I clone this git repo into my Dropbox folder, which sits in /Users/adrian/Dropbox/Dev/store

The final trick is simply to symlink your local EE install to your add-on directory. For example, (assuming your are using Max OS, Linux, or any other unix-based OS), to create links from my Dropbox folder to my EE install at ~/Sites/storedev:

cd ~/Sites/storedev/system/expressionengine/third_party
ln -s ~/Dropbox/Dev/store/system/expressionengine/third_party/store ./

cd ~/Sites/storedev/themes/third_party
ln -s ~/Dropbox/Dev/store/themes/third_party/store ./

Also, since you're using git for add-on development, I highly recommend checking out git flow for managing your different feature branches and releases.

  • This assumes Mac OS. Can you elaborate how symlinks work under Windows? – Natetronn Nov 16 '12 at 6:09
  • I know it's possible to create symlinks (at least since Win7 / Win2008), but I honestly have no idea how to do it. That's probably a question for Super User. – Adrian Macneil Nov 16 '12 at 6:26
  • 2
    Or alternatively, install VirtualBox and Vagrant, and do your development on a real unix OS ;) – Adrian Macneil Nov 16 '12 at 6:27
  • I use this little program for creating symlinks on Windows dirlinker.codeplex.com. – Joseph W Nov 16 '12 at 15:04
  • The concept of symbolic links remains the same, in Windows Vista+ there's a command mklink and there's probably plenty of software now. I don't remember what I've personally used but here are some links I found: Link Shell Extension, Sym Mover. If you haven't used symlinks before try it on some web host to get the feel for it (same commands Adrian shared, ln -s source target). – notacouch Nov 19 '12 at 15:28
4

I personally store the addons in a central "code" folder and then symlink the addons' third_party and themes folder to my sandbox folder. This way the git folder contains both system and themes addon folder.

4

I set this up by creating a "themes" directory inside my main repo. For instance with ProForm, my directory structure in development actually looks like this:

~/public_html/ee/third_party/proform/
__notes/
__static/
config/
docs/
language/
libraries/
models/
plugins/
templates/
tests/
themes/
views/
config.php
ext.proform.php
index.html
mcp.proform.php
mod.proform.php
README
tab.proform.php
upd.proform.php

I have multiple directories like this, one for each add-on that I write. Each of these is it's own git repository.

Notice that there is a directory here named "themes". This doesn't actually end up in this location within my produced ZIP files, but is just here to keep everything in one place within the repository.
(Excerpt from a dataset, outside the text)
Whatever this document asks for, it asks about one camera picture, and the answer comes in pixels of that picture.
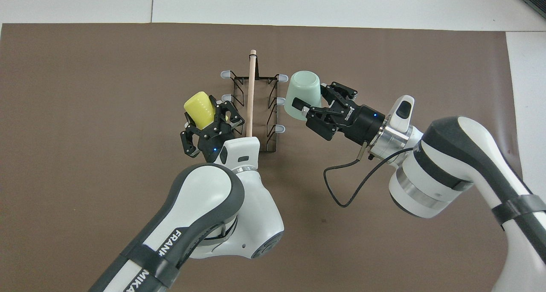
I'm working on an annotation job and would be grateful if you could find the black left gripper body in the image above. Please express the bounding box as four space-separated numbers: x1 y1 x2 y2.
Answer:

I create a shared themes directory which contains soft links into each add-on:

$ cd ~/public_html/ee
$ mkdir themes
$ cd themes
$ ln -s ~/public_html/ee/third_party/proform/themes ./proform

This directory ends up with a single linked themes directory for each add-on.
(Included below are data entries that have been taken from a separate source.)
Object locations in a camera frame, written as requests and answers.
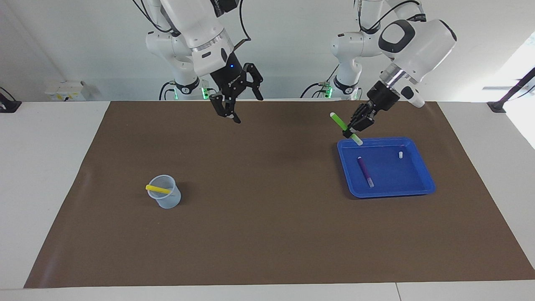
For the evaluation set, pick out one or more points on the brown table mat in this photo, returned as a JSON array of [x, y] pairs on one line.
[[267, 230]]

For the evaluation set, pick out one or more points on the white wall outlet box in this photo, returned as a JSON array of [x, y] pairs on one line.
[[67, 91]]

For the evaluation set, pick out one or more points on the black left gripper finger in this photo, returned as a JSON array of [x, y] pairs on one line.
[[353, 130], [363, 115]]

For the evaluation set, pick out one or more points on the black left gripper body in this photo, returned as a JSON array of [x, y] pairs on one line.
[[383, 98]]

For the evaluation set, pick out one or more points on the clear plastic cup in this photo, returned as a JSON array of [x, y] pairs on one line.
[[169, 202]]

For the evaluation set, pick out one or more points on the blue plastic tray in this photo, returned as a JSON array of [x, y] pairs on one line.
[[393, 179]]

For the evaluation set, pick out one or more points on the black clamp stand with rod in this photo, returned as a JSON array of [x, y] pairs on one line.
[[497, 106]]

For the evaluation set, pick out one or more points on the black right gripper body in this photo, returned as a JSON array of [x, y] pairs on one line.
[[228, 75]]

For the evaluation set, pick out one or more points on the purple pen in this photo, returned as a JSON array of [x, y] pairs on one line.
[[365, 170]]

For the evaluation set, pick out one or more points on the green pen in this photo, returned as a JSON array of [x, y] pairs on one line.
[[337, 121]]

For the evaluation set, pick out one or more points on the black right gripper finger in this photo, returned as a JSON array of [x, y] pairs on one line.
[[225, 106], [255, 79]]

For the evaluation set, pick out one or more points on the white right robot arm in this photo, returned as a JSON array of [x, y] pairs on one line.
[[200, 25]]

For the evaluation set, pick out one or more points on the yellow pen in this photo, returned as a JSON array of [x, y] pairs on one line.
[[158, 189]]

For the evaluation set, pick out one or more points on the green lit base connector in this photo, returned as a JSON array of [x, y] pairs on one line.
[[327, 90], [205, 93]]

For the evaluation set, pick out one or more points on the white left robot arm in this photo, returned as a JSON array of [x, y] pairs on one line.
[[422, 46]]

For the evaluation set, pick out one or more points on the black table clamp mount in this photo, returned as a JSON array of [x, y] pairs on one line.
[[8, 105]]
I then have multiple EE installations, one for each point release that I test with. These go into directories such as

~/public_html/ee231
~/public_html/ee252

Within each of these, I go to it's system/expressionengine/ directory and create a soft link to the main third_party directory above:

$ cd ~/public_html/ee252/system/expressionengine
$ rm -rf third_party
$ ln -s ~/public_html/ee/third_party ./third_party

I then create a link to the themes directory which itself contains the soft links into each add-on:

$ cd ~/public_html/ee252/themes
$ rm -rf third_party
$ ln -s ~/public_html/ee/themes/third_party ./third_party

This way, I have all of my add-ons 1) in their own repos, 2) with a simple layout including the theme directory and 3) available for easy testing in all my supported EE versions.

Edit: I should also note that I use a build script which assembles the actual add-on directories into the expected structure prior to zipping them up - for example, for ProForm this is:

  1. Removes all directories that start with __
  2. Moves the root into {zip_base}/system/expressionengine/third_party/proform
  3. Moves the themes/ directory into {zip_base}/themes/third_party/proform

Finally, I also manage all of this using the excellent git-flow strategy. My build script will produce a ZIP file using this logic from any point release tagged by git-flow, and will automatically include reusable libraries or other bits that I need to assemble (such as building static documentation HTML from sources, including ProLib, etc.).